Titik jenuh.
Setiap orang tentunya berpotensi untuk sampai di titik ini, dalam tiap potongan
hidupnya. Jenuh bisa jadi lahir dari rutinitas berulang yang monoton. Meski itu adalah kewajiban, tapi
adalah menyenangkan jika rutinitas
itu disisipi dengan aktifitas lain yang meringankan
beban kerja otak dan fisik. Menyalurkan hobby, refreshing, ataukah berkumpul
dengan keluarga tercinta misalnya. Namun ada momen-momen tertentu dimana
tekanan akan rutinitas itu makin
menggila dan tak mengenal kompromi. Saya misalnya, sebulan ini serasa dikejar
oleh pekerjaan ad hoc yang tak henti.
Seharian dihabiskan untuk mengumpulkan data di
lapangan, malamnya kemudian dilanjutkan dengan pengeditan, hingga pengolahan data
di depan layar komputer. Hingga hari libur pun terpakai untuk pelatihan dan evaluasi
kerja. Bersama teman-teman, kami kerap mengeluhkan hal yang sama. Kepala yang migrain,
pinggang yang serasa nyeri, persendian yang melemas, lingkaran mata yang makin
menegaskan gurat kelelahan. Dan lain-lain.
Bekerja
dengan diburu deadline ketat memaksa untuk memanfaatkan tiap waktu dengan
maksimal. Sekalipun itu harus berbenturan dengan guyuran hujan hingga teriknya matahari. Pada akhirnya,
kenikmatan bekerja itu akan terkalahkan oleh rasa jenuh, jika dilakukan sudah
tidak sesuai lagi dengan kapasitas terpasang seseorang. Efeknya saya rasakan
pagi ini. Setelah memaksa menerobos hujan kemarin, memporsirkan diri menyelesaikan
banyak pekerjaan dalam waktu bersamaan. Saya pun terasa kalah oleh kondisi
fisik yang melemah sejak semalam hingga pagi ini. Semangat pun ikut melemah.

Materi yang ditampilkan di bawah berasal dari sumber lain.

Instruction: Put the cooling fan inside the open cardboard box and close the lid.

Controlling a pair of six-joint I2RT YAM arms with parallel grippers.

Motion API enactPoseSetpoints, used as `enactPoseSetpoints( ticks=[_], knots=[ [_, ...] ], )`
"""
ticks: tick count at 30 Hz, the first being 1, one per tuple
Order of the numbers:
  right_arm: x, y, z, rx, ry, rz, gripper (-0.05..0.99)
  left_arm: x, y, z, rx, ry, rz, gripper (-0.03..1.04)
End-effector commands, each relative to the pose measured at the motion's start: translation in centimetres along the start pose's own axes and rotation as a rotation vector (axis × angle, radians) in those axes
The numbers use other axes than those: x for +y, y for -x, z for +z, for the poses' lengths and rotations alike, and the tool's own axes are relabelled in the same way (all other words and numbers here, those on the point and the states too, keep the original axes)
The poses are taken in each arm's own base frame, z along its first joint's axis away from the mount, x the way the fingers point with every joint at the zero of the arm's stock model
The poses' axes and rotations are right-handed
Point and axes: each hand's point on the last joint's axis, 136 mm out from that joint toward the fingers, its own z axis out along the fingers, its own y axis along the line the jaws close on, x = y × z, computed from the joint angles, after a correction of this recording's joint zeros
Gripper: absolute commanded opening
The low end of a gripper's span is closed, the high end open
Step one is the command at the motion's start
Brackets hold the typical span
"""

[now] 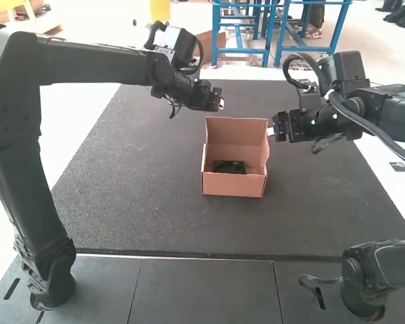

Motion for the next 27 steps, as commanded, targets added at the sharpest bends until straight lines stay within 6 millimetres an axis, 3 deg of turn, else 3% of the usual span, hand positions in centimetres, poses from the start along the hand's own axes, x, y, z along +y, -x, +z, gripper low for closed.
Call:
enactPoseSetpoints(
  ticks=[1,15,27],
  knots=[
    [-0.3,2.1,-1.3,-0.062,-0.005,0.007,0.9,-1.2,-0.2,0.2,0.01,-0.031,0.027,0.96],
    [1.1,2.0,-2.6,-0.014,0.069,0.008,0.9,-2.6,-5.4,0.4,0.181,-0.046,0.082,0.96],
    [2.2,0.3,-3.2,0.051,0.128,0.012,0.9,-3.7,-10.3,0.8,0.281,-0.061,0.118,0.96]
  ],
)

Sendirian di rumah dengan kondisi tak fit sungguh sangat menyedihkan.
Suara di
ujung telepon itupun akhirnya datang menghibur. Beliau adalah Ibunda yang tak
putus menelepon saban harinya. Kami memang telah bertahun-tahun hidup berbeda
kota. Sejak zaman saya kuliah hingga berkerja. Nyaris sembilan tahun tak lagi
secara fisik tiap hari melihat tatapan
cintanya. Menikmati lezat makanannya, dan merengek-rengek meminta sesuatu padanya.
Pagi
itu serasa ada ikatan batin. Beliau dengan intonasi tajam, menanyakan keadaanku di hari libur pagi ini.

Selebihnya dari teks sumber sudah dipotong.